Presentasi diakhiri dengan riuh tepuk
tangan dari teman-teman sekelas. Lega. Kami senang setidaknya kami mampu
menyajikan dan menjawab segala pertanyaan dengan baik meskipun tidak semuanya
mampu dianggap benar. Jujur aku pun senang… karena ternyata setidaknya dia
memperhatikan aku dan kelompokku tentu saja. Bergegas aku duduk di bangku
barisan depan yang memang sudah kutaruh tasku. Sementara dicil dan Nurul
membereskan barang-barangnya di meja presentasi.
“Eh… sorry gue boleh minta sofcopy
presentasi tadi” tiba-tiba suara seorang dari arah belakang memecahkan konsentrasiku saat aku baru saja
mematikan laptopku.
“Yah… baru dimatiin laptopnya” ujarku
sambil menengok ke arah suara itu. Damn! Itu cowok berkacamata. “Eh… bisa-bisa.

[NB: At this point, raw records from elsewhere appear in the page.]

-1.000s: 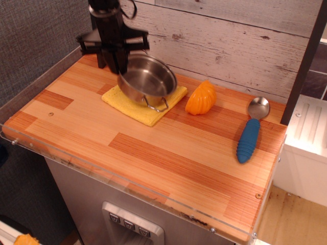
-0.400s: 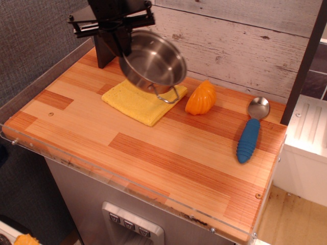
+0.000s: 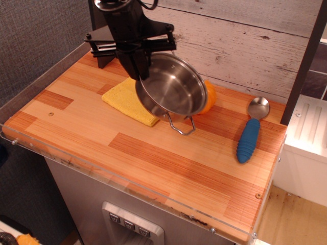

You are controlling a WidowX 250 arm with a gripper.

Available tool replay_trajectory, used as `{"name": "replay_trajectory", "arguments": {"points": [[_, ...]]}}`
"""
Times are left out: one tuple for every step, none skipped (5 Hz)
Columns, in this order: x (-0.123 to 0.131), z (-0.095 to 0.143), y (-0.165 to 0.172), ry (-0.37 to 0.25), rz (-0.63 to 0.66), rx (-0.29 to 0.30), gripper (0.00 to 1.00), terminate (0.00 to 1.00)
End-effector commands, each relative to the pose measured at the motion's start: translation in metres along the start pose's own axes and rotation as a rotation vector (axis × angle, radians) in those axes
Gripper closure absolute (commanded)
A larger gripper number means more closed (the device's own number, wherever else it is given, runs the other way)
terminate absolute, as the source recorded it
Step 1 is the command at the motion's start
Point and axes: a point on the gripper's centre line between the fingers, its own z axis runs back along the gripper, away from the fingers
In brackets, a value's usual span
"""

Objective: Move the silver vessel and place it at the bottom of the table.

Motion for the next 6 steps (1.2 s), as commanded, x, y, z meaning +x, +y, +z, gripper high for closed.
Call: {"name": "replay_trajectory", "arguments": {"points": [[-0.031, -0.008, -0.008, 0.052, -0.060, 0.027, 1.00, 0.00], [-0.042, -0.014, -0.010, 0.037, -0.019, 0.068, 1.00, 0.00], [-0.054, -0.031, -0.014, 0.050, 0.101, 0.105, 1.00, 0.00], [-0.061, -0.036, -0.014, 0.040, 0.190, 0.146, 1.00, 0.00], [-0.064, -0.037, -0.010, 0.042, 0.248, 0.181, 1.00, 0.00], [-0.063, -0.029, -0.006, 0.018, 0.263, 0.199, 0.00, 0.00]]}}
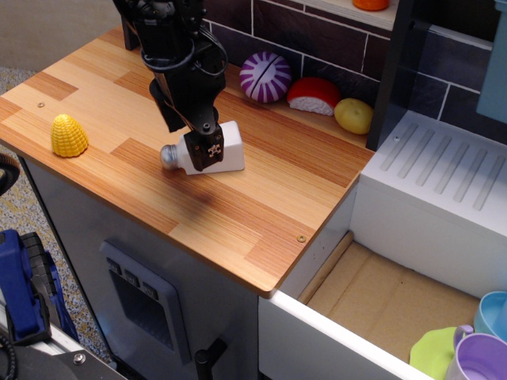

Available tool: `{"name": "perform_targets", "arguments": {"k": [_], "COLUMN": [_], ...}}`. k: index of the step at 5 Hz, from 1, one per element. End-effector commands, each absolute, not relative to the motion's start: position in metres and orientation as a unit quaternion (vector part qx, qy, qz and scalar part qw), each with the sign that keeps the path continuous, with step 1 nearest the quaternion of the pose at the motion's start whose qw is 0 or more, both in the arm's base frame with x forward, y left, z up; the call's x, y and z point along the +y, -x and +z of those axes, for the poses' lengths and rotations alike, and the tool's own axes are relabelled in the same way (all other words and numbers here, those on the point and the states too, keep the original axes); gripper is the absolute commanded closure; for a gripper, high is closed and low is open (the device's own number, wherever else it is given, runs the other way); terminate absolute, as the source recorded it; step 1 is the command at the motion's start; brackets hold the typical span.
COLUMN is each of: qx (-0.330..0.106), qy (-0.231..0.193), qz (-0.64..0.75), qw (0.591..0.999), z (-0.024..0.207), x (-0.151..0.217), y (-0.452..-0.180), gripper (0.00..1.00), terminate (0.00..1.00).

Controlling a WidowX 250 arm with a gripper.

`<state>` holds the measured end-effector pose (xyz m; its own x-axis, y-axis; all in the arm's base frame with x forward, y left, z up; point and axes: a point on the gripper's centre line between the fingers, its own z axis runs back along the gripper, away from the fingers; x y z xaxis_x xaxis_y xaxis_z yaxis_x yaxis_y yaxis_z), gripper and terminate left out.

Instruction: Flip salt upright

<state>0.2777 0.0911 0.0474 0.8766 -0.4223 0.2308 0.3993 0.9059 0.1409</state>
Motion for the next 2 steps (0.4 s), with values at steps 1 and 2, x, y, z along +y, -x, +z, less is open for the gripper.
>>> {"name": "perform_targets", "arguments": {"k": [1, 2], "qx": [-0.155, -0.170], "qy": [-0.052, -0.051], "qz": [-0.233, -0.243], "qw": [0.959, 0.954], "z": [0.0493, 0.0396], "x": [0.1055, 0.1094], "y": [-0.2813, -0.2846], "gripper": [0.00, 0.00], "terminate": [0.00, 0.00]}}
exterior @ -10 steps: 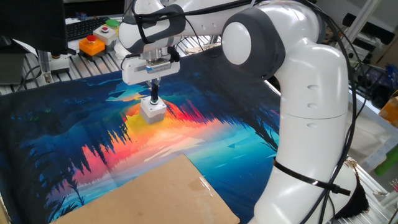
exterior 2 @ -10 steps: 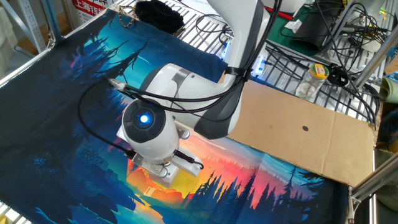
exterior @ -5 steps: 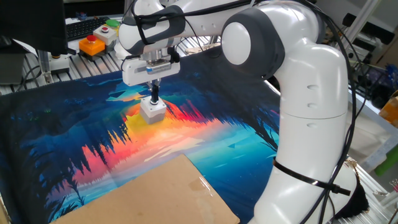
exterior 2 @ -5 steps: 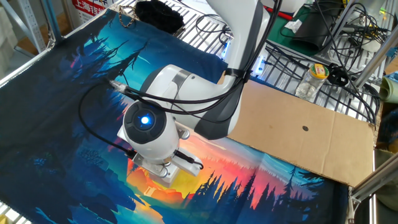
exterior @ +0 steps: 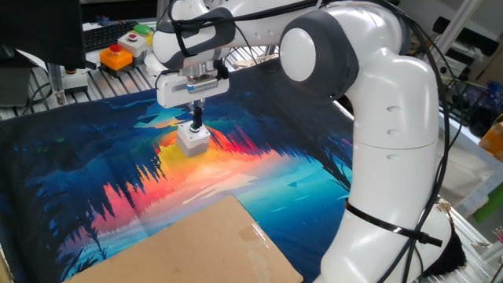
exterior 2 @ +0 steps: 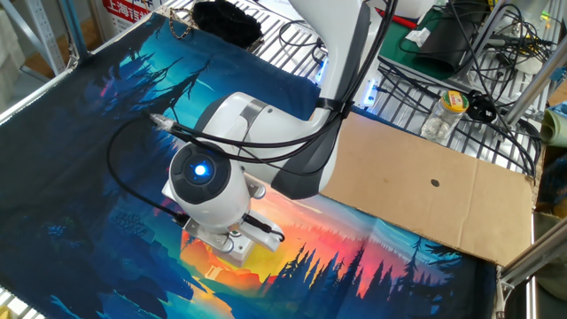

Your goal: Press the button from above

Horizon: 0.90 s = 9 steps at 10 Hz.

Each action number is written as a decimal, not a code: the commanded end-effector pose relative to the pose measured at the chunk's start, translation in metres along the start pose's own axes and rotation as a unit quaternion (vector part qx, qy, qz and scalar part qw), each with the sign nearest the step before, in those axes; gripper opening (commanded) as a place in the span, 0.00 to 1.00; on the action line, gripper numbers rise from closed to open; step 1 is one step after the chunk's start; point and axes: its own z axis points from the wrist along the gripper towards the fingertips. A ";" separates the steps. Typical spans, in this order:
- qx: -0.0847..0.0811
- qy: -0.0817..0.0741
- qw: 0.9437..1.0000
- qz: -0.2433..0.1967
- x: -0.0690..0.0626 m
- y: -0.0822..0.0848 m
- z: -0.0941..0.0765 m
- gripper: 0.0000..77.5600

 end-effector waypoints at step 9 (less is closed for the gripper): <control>0.003 -0.004 1.000 0.013 0.005 0.008 0.022 0.00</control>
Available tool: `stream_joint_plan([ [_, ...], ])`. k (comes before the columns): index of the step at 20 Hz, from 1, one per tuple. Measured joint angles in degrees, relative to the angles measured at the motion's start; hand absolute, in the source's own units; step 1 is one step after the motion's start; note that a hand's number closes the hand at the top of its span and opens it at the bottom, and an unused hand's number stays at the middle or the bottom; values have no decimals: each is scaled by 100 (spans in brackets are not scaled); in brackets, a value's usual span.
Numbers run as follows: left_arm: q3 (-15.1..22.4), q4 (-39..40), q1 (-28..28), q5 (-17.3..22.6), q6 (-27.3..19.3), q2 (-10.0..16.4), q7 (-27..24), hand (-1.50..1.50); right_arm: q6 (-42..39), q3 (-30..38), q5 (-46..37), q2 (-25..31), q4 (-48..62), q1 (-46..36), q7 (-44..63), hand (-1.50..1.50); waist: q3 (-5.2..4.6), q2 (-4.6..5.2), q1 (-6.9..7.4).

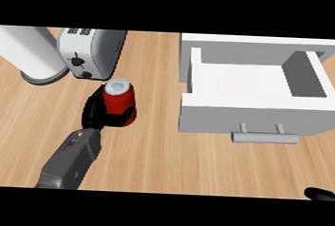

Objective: Pick up the can, place it into the drawer and close the drawer

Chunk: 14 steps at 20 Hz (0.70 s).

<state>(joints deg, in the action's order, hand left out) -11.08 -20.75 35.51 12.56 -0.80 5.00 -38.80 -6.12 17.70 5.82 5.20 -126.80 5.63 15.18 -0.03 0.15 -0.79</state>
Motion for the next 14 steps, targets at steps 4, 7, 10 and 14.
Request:
stream_joint_plan([
  [4,209,-346,150,-93,20,-142,360,150,91,15,-58,13,-156,-46,163,-150,3,-14,33],
  [7,400,-732,272,-188,-105,-251,755,150,72,59,-71,0,-79,-15,52,-150,4,-24,55],
  [10,581,-1219,441,-268,-280,-305,1215,150,71,34,-111,-25,-147,38,59,-150,7,-37,79],
  [14,874,-1962,666,-303,-547,-405,2049,150,97,104,-67,51,-246,-20,233,-150,6,-48,92],
])
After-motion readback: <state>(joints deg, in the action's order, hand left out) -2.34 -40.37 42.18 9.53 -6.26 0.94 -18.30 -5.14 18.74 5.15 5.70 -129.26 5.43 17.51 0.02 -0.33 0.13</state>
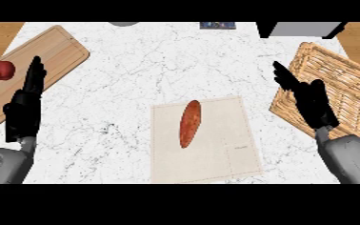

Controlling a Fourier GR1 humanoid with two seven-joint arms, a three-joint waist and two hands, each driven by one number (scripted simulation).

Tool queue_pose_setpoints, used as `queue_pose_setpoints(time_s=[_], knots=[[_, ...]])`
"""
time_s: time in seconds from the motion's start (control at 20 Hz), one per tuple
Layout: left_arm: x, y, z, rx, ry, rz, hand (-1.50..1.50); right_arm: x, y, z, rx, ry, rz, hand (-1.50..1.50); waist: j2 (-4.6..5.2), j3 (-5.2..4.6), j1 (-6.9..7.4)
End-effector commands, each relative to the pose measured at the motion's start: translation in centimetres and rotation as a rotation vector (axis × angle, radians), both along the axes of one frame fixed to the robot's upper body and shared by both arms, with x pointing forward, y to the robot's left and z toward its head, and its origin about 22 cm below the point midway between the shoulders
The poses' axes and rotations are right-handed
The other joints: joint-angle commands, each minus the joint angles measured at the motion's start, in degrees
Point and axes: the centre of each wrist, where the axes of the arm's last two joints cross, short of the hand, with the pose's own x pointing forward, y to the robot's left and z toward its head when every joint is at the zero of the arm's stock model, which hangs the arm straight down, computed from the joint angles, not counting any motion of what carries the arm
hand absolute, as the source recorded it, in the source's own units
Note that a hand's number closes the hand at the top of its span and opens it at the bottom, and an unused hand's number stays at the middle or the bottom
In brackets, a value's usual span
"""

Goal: Pick the sweet potato from the placemat and place it in the basket

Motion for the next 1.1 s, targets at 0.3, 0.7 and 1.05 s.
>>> queue_pose_setpoints(time_s=[0.3, 0.7, 1.05], knots=[[-5.8, -5.0, -9.5, -0.318, 0.557, -0.135, 0.00, 2.4, 15.5, 8.6, 0.352, -0.421, 0.460, 1.50, 1.03, 0.29, 4.89], [-6.1, -4.0, -9.2, -0.349, 0.635, -0.122, 0.00, -2.2, 27.5, 6.1, 0.201, -0.425, 0.332, -1.50, -0.39, 0.21, 2.35], [-7.0, -2.7, -9.1, -0.361, 0.642, -0.062, 0.00, 3.4, 23.5, 10.9, -0.427, -0.432, 0.157, -1.50, -1.68, 0.03, -1.09]])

Sebentar ya… Gue nyalain lagi.” Ucapku salah tingkah dan segera menghidupkan
komputer jinjing ini. Tiba-tiba dia sudah duduk di sampingku. Haduh. Dicil dan
Nurul yang masih di depan membereskan peralatan presentasi senyum-senyum
melihatku yang tengah bersanding bersama cowok ini.
“Lo bukan anak Antrop ya?” tiba-tiba ia
bertanya memecah kesunyian diantara kami. Meskipun kelas ramai dengan suara
anak-anak yang berlalu-lalang karena kelas memang sudah bubar.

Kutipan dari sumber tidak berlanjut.